Hell ?

Francis exhaled, the smoke curling around his face like specters of the past. His voice dropped lower, heavy with something deeper than exhaustion—something ancient. 

"I grew up in a religious family. Always believed in heaven and hell." He scoffed, a bitter smile tugging at the corner of his lips. "But that day, watching them die, I realized something."

He took a slow step back, his gaze distant, as if staring into the abyss of his own memories. Then, his voice rose, the weight of years pressing down on every syllable. He stood up, his shadow stretching long across the bloodstained floor, his eyes burning with something indescribable—a revelation carved in suffering. 

"We don't need to die to go to hell," he declared. "We're already in it. Right here. Right now." His expression darkened, the flickering light casting deep lines across his face. "And if this isn't hell, then I pray the real one doesn't exist. Because if God has created something worse than this…" He let out a humorless chuckle, his voice edged with something close to despair. "Then I don't want to know what it looks like."

Perhaps it was the sheer weight of Francis' words, the raw finality in them, or maybe it was just the rotting sickness clawing through Allen's gut. Either way, his stomach lurched violently. He turned his head and retched, the acrid taste of bile stinging his throat. 

Wiping his mouth with the back of his trembling hand, he glared up at Francis. The pain in his body, the dread in his bones—all of it was momentarily drowned out by something sharper. Fury. 

"You're fucking insane, old man," he spat, voice hoarse but unwavering. "Do you really think that story justifies anything you do?"

Francis exhaled through his nose, the ghost of a smirk playing at his lips, but his eyes remained void—bottomless pits that had long since swallowed anything resembling humanity. 

"No, kid. It doesn't." His voice was calm. Too calm. As if they were discussing the weather rather than standing at the precipice of a brutal execution. "But it also doesn't need to."

Allen felt a chill creep into his bones, but it wasn't from fear. It was from the realization that this man—this executioner—had long stopped searching for redemption. He no longer cared if he was a monster. 

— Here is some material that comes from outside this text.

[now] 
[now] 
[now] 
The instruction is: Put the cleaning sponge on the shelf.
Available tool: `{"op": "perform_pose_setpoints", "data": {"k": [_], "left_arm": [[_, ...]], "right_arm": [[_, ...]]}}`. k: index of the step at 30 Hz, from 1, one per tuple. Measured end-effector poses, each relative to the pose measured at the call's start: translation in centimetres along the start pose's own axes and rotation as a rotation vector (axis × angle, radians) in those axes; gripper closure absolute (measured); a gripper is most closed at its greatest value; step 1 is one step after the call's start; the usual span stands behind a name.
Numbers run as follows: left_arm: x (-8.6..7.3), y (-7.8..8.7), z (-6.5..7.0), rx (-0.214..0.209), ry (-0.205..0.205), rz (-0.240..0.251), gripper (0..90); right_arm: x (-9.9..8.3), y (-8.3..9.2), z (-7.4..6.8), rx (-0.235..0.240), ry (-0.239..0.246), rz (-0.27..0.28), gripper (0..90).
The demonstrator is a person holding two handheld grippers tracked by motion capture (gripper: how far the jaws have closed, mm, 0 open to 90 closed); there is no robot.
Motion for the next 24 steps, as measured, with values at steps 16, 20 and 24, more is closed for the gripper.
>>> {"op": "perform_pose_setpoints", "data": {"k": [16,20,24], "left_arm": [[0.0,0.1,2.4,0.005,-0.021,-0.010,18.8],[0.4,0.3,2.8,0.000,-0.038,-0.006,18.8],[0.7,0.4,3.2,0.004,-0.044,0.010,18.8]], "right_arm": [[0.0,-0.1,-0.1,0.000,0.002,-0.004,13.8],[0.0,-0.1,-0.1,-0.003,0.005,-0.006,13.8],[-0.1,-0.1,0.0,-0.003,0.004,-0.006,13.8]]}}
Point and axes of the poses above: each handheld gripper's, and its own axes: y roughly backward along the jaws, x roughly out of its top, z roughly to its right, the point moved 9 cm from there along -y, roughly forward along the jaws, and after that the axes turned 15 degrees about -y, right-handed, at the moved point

Francis took one last drag of his cigarette, then flicked it to the side. The ember hissed as it hit the blood-slicked floor, a dying star swallowed by the abyss. 

"Now, this old man will end his rant," he muttered. "So let's get this over with, kid."

Allen wasn't thinking straight anymore. He should have been terrified. His body should have been shaking, his instincts screaming for survival. But there was nothing. Just a haze of rage, regret, and exhaustion. The irony of it all almost made him laugh. 

And so he did. A weak, bitter chuckle escaped his lips, his head shaking slightly as he spoke. 

"Do you really think Dr. Stein and Alex will just let this go?" His voice wavered between bitter amusement and defiance. "Stein will do this again and again… the man knows no limits when it comes to this."

Francis' gaze flickered toward the door, where the others had been taken. 

"And Alex?" Allen continued, his breath shallow. "Well… Alex is just like me. A 'kid.'"

Francis sighed, rubbing his temple like a man burdened by an inevitability he had already accounted for. 

"Stein is important to the Republic. The smartest mind of this age. He's more useful alive than dead. And he knows damn well what consequences he'll face if he doesn't keep his mouth shut." Francis' expression darkened slightly, the weight of unspoken threats laced into his tone. 

"As for that Alex kid… we'll deal with him. But for now, I let him go so that Stein wouldn't overreact and do something even more stupid." 

The finality in his voice sent a shiver down Allen's spine. 

This wasn't just about power. It wasn't even about morality anymore. This was a world built on pragmatism, where survival outweighed conscience, where the strong dictated reality. 

And Francis? 

Francis had simply accepted that truth long before anyone else.

"Kid, I'll see if I can do anything for your mother," Francis said, offering a favor to the man he was about to kill.

Allen let out a strained chuckle, his voice laced with both sarcasm and anger. "Man, you really are a piece of work, aren't you, Mr. Francis?"

Through the pain, he managed a bloody smile. "You think you know everything, but Veilith… it's far more than even you realize. You're right—we weren't the first to discover it. But we were the first to do something with it. Something no one else dared to."

Francis exhaled smoke, his demeanor as composed as ever. Lighting yet another cigarette, he regarded Allen with disinterest. "What? What did you do with it, kid?" His tone was flat, bored—he just wanted to get this over with.

Allen smirked, the glint of defiance still burning in his eyes.

Francis sighed, already tired of the conversation. "You know what? I don't even care. As long as no one outside of you three knows whatever the fuck you did, it's not my problem."